At Mercari, we operate over several hundred microservices, and the network communication both within and between these services is complex and diverse. Due to the nature of our work, the Network team is often asked to investigate network-related issues and problems that arise in this environment. Of course, sometimes the cause is a simple misconfiguration, but in situations where the problem is complex and we’re struggling to find a starting point, we need a means for deep analysis. This is where packet capturing comes in.

For this kind of investigation, if the execution procedure itself is not clearly defined, it won’t be useful when a problem actually occurs—especially if it’s a high-urgency incident.
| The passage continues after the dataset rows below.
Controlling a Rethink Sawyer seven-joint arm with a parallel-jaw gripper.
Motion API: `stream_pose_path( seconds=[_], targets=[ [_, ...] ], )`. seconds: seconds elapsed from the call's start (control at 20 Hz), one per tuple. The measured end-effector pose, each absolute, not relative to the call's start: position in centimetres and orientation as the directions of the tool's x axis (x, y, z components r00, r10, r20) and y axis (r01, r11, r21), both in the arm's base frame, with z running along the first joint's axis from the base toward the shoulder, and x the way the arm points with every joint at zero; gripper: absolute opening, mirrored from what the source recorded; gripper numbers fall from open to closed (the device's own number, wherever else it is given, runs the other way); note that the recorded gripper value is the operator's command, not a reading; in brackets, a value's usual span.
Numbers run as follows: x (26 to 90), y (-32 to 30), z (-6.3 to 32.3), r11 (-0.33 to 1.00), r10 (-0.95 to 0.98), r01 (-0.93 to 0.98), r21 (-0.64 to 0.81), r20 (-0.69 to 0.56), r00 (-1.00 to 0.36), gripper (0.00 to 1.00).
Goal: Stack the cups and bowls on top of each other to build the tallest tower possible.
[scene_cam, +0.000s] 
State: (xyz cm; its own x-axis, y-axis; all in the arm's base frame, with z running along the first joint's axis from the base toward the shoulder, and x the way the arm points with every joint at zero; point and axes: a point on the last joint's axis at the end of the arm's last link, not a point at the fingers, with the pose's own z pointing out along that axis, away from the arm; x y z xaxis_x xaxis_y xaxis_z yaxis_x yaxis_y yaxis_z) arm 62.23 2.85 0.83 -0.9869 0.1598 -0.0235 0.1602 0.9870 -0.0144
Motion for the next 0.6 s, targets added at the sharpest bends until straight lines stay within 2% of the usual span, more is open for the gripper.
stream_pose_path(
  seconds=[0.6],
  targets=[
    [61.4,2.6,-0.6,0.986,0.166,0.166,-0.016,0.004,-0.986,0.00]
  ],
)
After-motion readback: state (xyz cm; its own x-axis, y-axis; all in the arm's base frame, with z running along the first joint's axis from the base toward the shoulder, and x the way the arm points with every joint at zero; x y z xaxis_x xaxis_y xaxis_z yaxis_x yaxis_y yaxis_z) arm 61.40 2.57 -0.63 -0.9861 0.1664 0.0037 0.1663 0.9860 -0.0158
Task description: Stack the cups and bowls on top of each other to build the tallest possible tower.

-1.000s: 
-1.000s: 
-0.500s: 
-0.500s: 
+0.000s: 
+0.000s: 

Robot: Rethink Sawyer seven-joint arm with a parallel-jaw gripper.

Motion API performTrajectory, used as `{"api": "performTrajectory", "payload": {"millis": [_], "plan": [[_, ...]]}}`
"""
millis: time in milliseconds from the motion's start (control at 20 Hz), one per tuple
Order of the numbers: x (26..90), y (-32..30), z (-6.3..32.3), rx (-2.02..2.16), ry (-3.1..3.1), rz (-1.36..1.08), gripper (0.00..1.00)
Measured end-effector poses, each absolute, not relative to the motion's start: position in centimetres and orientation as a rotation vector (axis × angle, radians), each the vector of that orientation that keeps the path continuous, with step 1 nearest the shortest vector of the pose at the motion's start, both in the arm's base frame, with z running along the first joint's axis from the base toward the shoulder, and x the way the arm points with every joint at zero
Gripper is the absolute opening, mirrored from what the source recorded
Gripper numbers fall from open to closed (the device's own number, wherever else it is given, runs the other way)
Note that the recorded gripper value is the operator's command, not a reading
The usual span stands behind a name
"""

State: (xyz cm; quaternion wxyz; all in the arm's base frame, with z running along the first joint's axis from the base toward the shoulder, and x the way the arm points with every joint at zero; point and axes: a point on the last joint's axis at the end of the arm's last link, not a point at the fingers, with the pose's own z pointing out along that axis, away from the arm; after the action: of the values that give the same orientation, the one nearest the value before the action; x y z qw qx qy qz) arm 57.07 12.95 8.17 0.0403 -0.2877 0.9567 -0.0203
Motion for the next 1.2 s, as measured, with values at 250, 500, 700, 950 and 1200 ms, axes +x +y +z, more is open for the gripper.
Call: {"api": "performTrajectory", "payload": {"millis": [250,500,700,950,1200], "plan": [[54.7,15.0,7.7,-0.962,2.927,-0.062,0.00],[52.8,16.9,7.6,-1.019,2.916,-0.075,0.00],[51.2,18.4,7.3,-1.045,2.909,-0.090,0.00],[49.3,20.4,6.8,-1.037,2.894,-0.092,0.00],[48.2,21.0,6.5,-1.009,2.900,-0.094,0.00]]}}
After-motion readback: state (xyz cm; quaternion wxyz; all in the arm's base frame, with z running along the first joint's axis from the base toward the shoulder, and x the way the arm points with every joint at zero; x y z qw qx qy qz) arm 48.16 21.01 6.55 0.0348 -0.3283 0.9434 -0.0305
The method we’ve established might not be directly applicable to your environment as-is. However, the purpose of publishing this article is my belief that introducing a stable and executable investigation procedure will be helpful for all of you when you create similar procedures in your own organizations.

Why is Capturing Packets in Kubernetes Difficult?

Kubernetes provides abstractions at various layers, such as hardware and OS, offering an environment where developers can run workloads without being bothered by such raw resources. For security reasons, users like developers generally do not have access to the raw nodes. Furthermore, workloads like Pods running on them are isolated from each other in a multi-tenant fashion. Therefore, it’s not as simple as the old days where you could just run tcpdump on a server and call it a day.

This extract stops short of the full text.